Description
Salesforce’s Employee Success (ES) Product Management team is advancing AI-driven data initiatives to expand our data capabilities across all ES functions. A key priority is developing a robust data and AI foundation to support innovation, automation, and data-driven decision-making.
We are seeking a highly skilled Lead Data Engineer with expertise in data engineering, AI, and machine learning, along with experience in API development. Familiarity with Salesforce Data360 and Agentforce is a plus.
In this role, you will build data pipelines, metrics, analytics solutions, and Agentic AI solutions used by employees globally. You will partner with business teams to translate requirements into technical solutions, integrate data from multiple sources, and develop automated pipelines that generate actionable insights.
Responsibilities
Lead design, development, and optimization of data pipelines to support analytics, AI models, generative AI applications, and business intelligence.
Architect and maintain APIs for seamless data exchange between systems, including Salesforce Data360 and Agentforce, enabling AI-powered workflows.
Leverage AI and machine learning to enhance data processing, predictive analytics, and automation.
Implement and integrate large language models (LLMs) and generative AI solutions to improve data insights, automated decision-making, and user experiences.
Provide technical leadership in Salesforce technologies, including APEX code development, Salesforce Flow, and integrations with external data sources and AI services.
Collaborate cross-functionally to implement data governance, security, and compliance best practices.
Optimize data storage, processing, and retrieval in cloud environments, ensuring performance and scalability.
Provide guidance on Salesforce Data360 integration and utilization.
Partner with ES teams to define metrics, build proof-of-concepts, and document functional and technical requirements.
Design and develop repeatable automation frameworks supporting AI model training and inference.
Lead review and validation of logical and physical design to align with solution architecture.
Collaborate with data scientists to support data needs and deploy scalable models.
Lead and collaborate with global teams across North America, EMEA, and APAC.
Required Qualifications
Bachelor’s degree in Computer Science or relevant work experience; 10+ years in data engineering, data modeling, machine learning, automation, and analytics. People Analytics experience is a plus.
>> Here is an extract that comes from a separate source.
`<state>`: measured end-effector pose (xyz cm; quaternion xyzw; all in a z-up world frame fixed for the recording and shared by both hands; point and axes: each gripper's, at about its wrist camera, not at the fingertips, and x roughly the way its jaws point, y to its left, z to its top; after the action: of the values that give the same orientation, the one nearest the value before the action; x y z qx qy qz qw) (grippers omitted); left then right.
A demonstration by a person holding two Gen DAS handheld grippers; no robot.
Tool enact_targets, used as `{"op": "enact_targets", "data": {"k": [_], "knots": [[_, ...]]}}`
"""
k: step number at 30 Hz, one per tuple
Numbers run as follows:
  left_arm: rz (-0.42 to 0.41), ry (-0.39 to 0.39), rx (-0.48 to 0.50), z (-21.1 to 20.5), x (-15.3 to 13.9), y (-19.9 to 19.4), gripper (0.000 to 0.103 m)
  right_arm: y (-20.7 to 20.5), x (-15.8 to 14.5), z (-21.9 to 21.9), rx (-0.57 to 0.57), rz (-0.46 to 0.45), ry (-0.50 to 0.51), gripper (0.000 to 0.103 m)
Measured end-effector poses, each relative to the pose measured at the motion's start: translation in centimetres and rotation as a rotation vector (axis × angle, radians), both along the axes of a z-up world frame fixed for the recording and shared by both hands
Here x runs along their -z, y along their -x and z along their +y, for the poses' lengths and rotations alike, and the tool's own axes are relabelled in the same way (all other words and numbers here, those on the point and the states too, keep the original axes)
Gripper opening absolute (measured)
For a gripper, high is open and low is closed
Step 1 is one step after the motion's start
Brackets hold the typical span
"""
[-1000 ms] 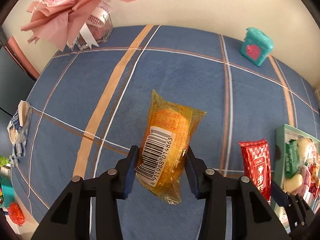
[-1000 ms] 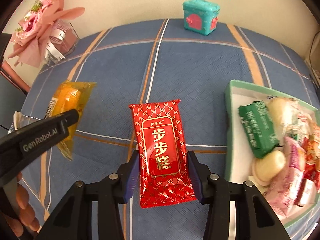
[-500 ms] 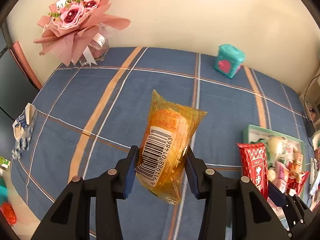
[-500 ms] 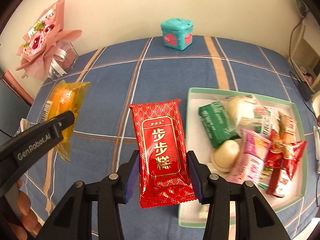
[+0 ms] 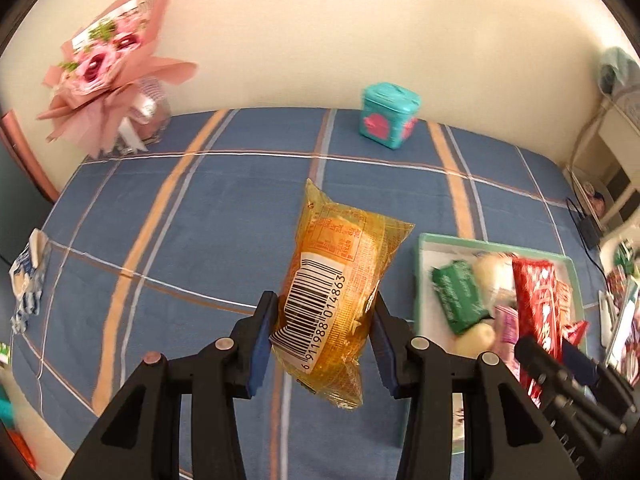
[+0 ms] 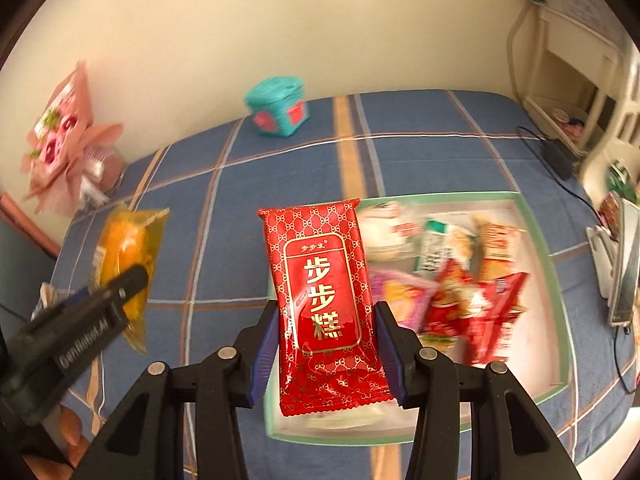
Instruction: Organize snacks
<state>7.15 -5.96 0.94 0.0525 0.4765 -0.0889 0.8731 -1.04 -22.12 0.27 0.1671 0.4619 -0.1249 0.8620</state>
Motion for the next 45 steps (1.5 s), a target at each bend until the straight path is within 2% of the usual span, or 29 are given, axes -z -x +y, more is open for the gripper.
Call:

Proficiency with SQL, Python, Informatica IICS, and dbt.
Strong expertise in AI/ML, including generative AI, LLMs, NLP, and AI model deployment.
Experience designing AI-driven solutions, including RAG, vector databases, and embedding models.
Proficiency in SQL, Bash, and Python scripting.
Experience with orchestration tools (e.g., Apache Airflow) and version control (GIT).
Solid understanding of data warehousing and data modeling concepts.
Experience integrating systems through APIs.
Experience with AWS technologies (EC2, Aurora, Lambda, S3) preferred.
Experience with Salesforce Data360 and Snowflake or similar platforms preferred.
Deep understanding of data engineering concepts, database design, tools, and architecture.
Experience collaborating with Analytics/Data Science teams.
Excellent interpersonal skills; team-first mentality.
Self-starter, highly motivated, able to adapt quickly to shifting priorities and solve complex problems.
Results-oriented, able to work with minimal supervision.